Q.3. The passage implies that McAuley and Stewart were motivated by:
(a) greed
(b) principle
(c) spite
(d) rage
Correct Answer is Option (c)
This question asks to draw conclusions about the motivations of McAuley and Stewart. It requires making inferences based on the passage. Although the passage indicates that the two men wanted to prove the ridiculousness of modernist poetry, their use of Max Harris in the hoax suggests a sense of spite. Therefore, choice C is the better answer. There is no support for choices A or D McAuley and Stewart did not have any monetary gain or seem irate in the passage.
Q.4. Given the information in this passage, if you were given two unfamiliar poems, one by Ern Malley and the other by a distinguished poet, which of these outcomes would MOST likely occur?
(a) You would be as likely to praise the Ern Malley poem as the real poem.
(b) You would identify the Ern Malley poem as the legitimate work.
(c) You would be able to discern the true poem from the hoax.
(d) You would think both poems had equal merit.

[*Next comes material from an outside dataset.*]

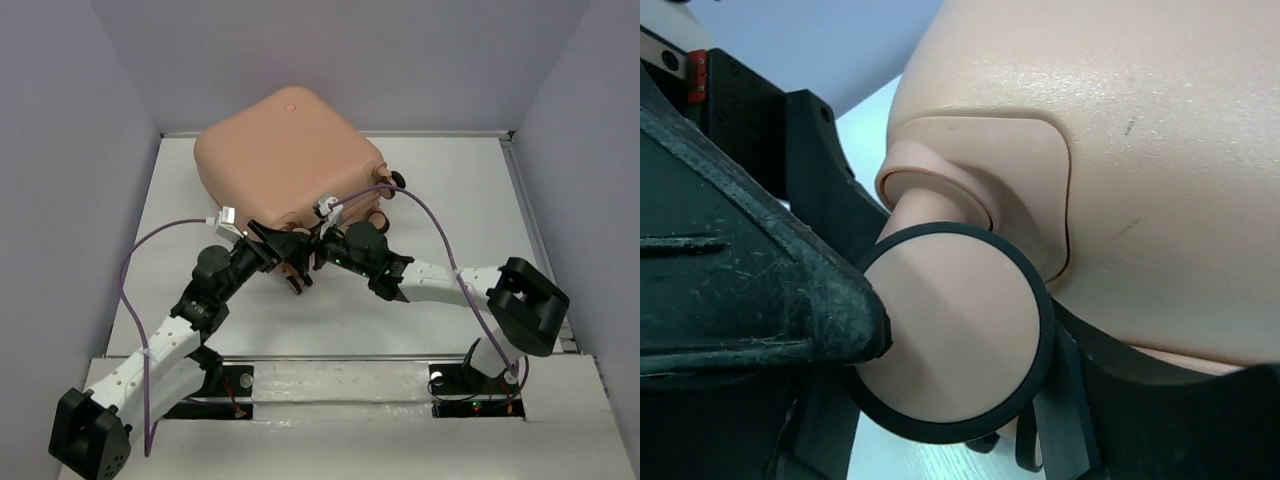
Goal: Pack the luggage
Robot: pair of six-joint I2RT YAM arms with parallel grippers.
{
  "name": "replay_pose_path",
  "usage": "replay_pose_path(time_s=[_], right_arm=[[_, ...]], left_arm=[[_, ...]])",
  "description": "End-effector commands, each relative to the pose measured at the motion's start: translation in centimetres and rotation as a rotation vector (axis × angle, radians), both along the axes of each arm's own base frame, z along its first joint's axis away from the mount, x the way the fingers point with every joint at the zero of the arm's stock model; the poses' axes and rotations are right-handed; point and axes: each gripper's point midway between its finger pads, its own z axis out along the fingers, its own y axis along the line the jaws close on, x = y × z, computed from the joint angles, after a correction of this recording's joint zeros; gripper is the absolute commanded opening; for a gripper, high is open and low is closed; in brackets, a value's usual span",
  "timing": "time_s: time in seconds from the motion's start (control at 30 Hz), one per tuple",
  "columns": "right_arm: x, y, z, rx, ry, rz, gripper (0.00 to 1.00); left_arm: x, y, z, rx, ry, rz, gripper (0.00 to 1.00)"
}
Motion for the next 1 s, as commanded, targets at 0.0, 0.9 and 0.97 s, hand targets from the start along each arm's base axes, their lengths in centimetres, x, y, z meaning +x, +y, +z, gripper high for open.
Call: replay_pose_path(time_s=[0.0, 0.9, 0.97], right_arm=[[2.2, 1.3, 6.3, 0.212, -0.090, -0.065, 0.34], [2.3, 2.5, 6.4, 0.186, -0.078, -0.032, 0.07], [2.3, 2.5, 6.2, 0.185, -0.075, -0.029, 0.07]], left_arm=[[-1.0, -0.1, 3.6, 0.053, -0.173, -0.043, 0.86], [1.3, 6.0, -7.6, 0.405, -0.141, 0.242, 0.48], [1.8, 5.9, -7.5, 0.411, -0.146, 0.248, 0.48]])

Correct Answer is Option (a)
This question requires making predictions based on the information in the passage. In paragraph 6, it is mentioned that John Ashbery would perform an experiment where he would present a legitimate poem alongside an Ern Malley poem to his creative writing class, and the results were usually about 50-50. This suggests that even professional critics were unable to consistently distinguish between the two. Therefore, it is likely that someone encountering unfamiliar poems by Ern Malley and a distinguished poet would be as likely to praise the Ern Malley poem as the real poem. Hence, the correct answer is A.

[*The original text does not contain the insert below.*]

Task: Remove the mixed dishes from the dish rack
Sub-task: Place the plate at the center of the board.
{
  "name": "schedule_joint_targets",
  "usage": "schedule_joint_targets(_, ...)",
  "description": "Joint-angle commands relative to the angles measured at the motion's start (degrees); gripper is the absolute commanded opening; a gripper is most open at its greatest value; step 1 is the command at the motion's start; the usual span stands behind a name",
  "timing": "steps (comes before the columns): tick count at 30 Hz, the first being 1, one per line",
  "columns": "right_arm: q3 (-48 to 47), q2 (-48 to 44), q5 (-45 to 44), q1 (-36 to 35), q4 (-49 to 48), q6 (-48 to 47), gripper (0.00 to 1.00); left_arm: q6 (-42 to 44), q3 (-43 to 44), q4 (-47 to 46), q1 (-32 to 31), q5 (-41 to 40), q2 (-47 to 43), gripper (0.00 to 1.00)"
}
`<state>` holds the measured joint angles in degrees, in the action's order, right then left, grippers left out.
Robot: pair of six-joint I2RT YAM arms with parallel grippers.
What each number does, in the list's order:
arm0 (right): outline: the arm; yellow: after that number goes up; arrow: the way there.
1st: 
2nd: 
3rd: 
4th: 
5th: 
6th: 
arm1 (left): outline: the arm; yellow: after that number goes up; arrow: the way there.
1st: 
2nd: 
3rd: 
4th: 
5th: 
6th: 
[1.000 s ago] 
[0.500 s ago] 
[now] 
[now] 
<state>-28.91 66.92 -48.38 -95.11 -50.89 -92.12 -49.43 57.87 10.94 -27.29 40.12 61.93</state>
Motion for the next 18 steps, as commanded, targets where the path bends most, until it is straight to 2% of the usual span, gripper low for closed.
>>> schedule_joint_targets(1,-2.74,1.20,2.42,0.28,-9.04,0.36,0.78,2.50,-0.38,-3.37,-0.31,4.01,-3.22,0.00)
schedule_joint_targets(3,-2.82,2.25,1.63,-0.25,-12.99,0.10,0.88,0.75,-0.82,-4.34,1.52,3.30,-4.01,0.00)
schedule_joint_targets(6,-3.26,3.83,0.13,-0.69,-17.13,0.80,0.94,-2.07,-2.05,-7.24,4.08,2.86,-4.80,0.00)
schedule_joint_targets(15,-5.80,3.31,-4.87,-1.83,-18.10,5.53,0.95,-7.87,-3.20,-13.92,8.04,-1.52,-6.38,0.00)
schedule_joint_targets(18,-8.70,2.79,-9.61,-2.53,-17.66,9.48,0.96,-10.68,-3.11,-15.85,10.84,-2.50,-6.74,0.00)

Q.5. Which of the following incidents BEST supports the author’s belief that editors should never be as trusting as Max Harris was?
(a) For centuries, some scholars have insisted that either Bacon or Marlowe wrote works attributed to Shakespeare.
(b) Reporter Stephen Glass repeatedly falsified quotations in widely-read stories for the New Republic.
(c) Investigative reporter Seymour Hersh first broke the story of the massacre of civilians at My Lai.
(d) Editor Harold Ross encouraged writers for the New Yorker to publish the truth always tinged with humor.
Correct Answer is Option (b)
This question requires incorporating information from the passage with new information to come up with a conclusion. The belief stated is that editors should never be as trusting as Max Harris was. Among the given options, choices C and D do not involve a question of trust between editor and writer. Choice A involves trust between editor and reader rather than editor and writer. However, choice B, where a writer repeatedly falsified quotations, directly relates to the trust between editor and writer. Therefore, choice B best supports the author's belief.